EXERCISE DIRECTIONS:
Within the material below, count every line with the string "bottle". Give no more than the number.

SUPPLIED RECORDS:
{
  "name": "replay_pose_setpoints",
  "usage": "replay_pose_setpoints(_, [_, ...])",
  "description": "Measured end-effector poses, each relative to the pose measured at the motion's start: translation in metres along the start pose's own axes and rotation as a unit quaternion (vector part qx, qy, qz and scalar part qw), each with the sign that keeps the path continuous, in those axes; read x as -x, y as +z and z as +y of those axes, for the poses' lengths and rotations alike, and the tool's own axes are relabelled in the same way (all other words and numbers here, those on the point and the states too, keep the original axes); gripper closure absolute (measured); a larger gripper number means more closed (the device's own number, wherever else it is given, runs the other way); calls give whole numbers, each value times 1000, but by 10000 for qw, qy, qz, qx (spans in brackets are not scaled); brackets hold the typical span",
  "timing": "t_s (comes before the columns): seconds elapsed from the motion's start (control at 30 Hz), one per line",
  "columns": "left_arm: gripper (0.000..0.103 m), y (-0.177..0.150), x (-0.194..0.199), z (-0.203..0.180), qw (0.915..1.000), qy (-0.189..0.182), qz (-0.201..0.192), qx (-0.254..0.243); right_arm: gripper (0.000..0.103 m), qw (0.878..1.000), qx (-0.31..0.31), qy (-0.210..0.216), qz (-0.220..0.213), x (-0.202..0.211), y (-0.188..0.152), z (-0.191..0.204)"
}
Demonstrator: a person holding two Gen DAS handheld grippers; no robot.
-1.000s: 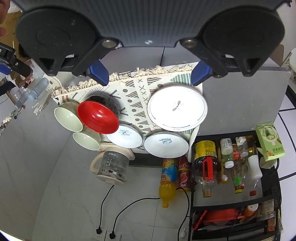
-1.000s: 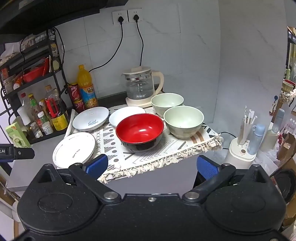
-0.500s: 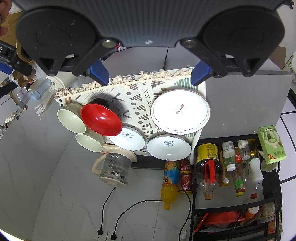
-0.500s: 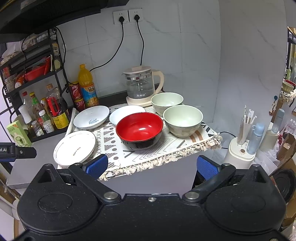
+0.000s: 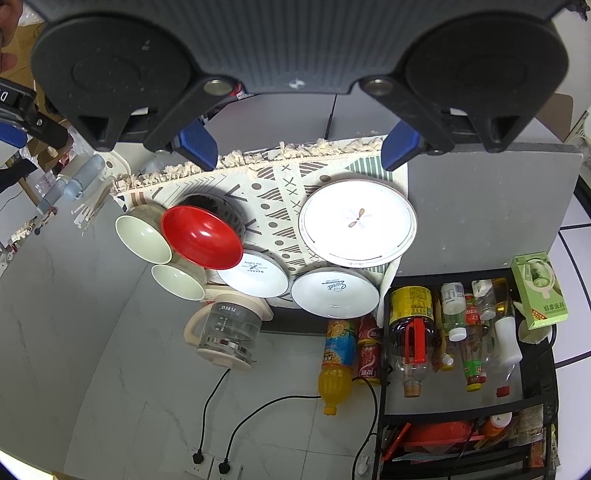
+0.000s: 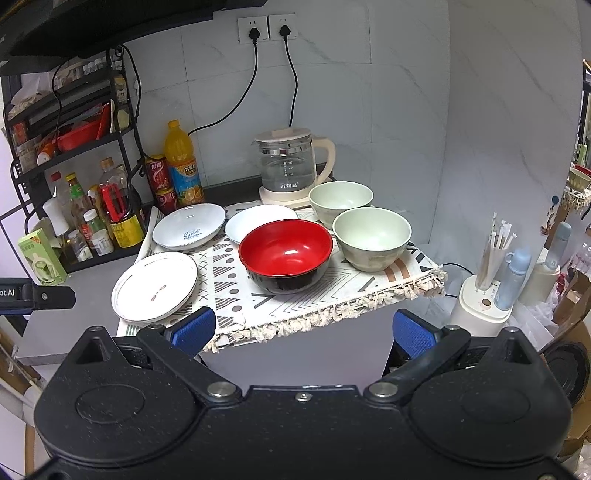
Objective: Organize plates and bowls
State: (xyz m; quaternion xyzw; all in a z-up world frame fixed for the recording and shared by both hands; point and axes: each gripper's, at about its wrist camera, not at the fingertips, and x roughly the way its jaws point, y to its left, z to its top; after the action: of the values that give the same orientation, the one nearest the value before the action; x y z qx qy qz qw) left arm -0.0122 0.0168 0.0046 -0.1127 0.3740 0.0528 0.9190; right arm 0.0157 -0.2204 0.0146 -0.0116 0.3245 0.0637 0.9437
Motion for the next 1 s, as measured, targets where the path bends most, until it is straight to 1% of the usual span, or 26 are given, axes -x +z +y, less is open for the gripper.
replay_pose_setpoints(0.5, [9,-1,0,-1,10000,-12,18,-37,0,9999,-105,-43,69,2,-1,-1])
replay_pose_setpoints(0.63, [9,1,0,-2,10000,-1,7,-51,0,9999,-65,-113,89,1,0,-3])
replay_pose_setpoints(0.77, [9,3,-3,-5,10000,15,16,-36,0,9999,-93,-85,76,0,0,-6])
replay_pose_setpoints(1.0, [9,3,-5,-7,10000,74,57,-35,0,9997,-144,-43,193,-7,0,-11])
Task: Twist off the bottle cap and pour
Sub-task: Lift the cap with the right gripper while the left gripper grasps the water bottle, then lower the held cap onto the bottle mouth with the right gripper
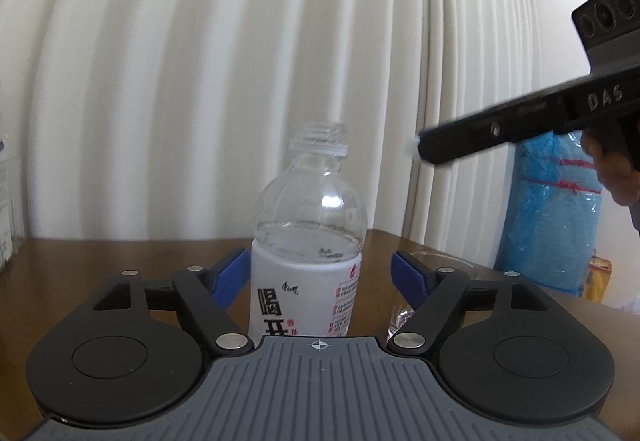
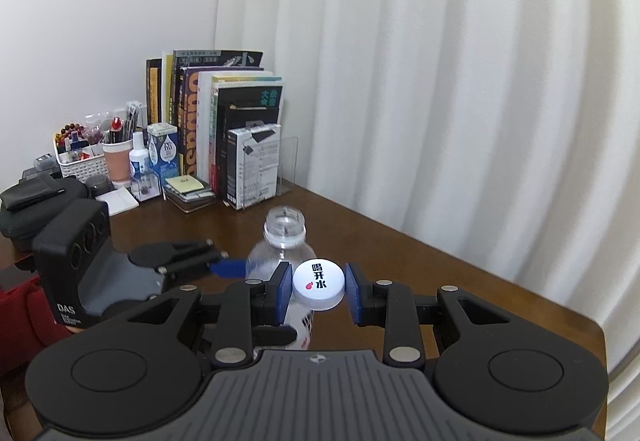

ANSWER BOX:
2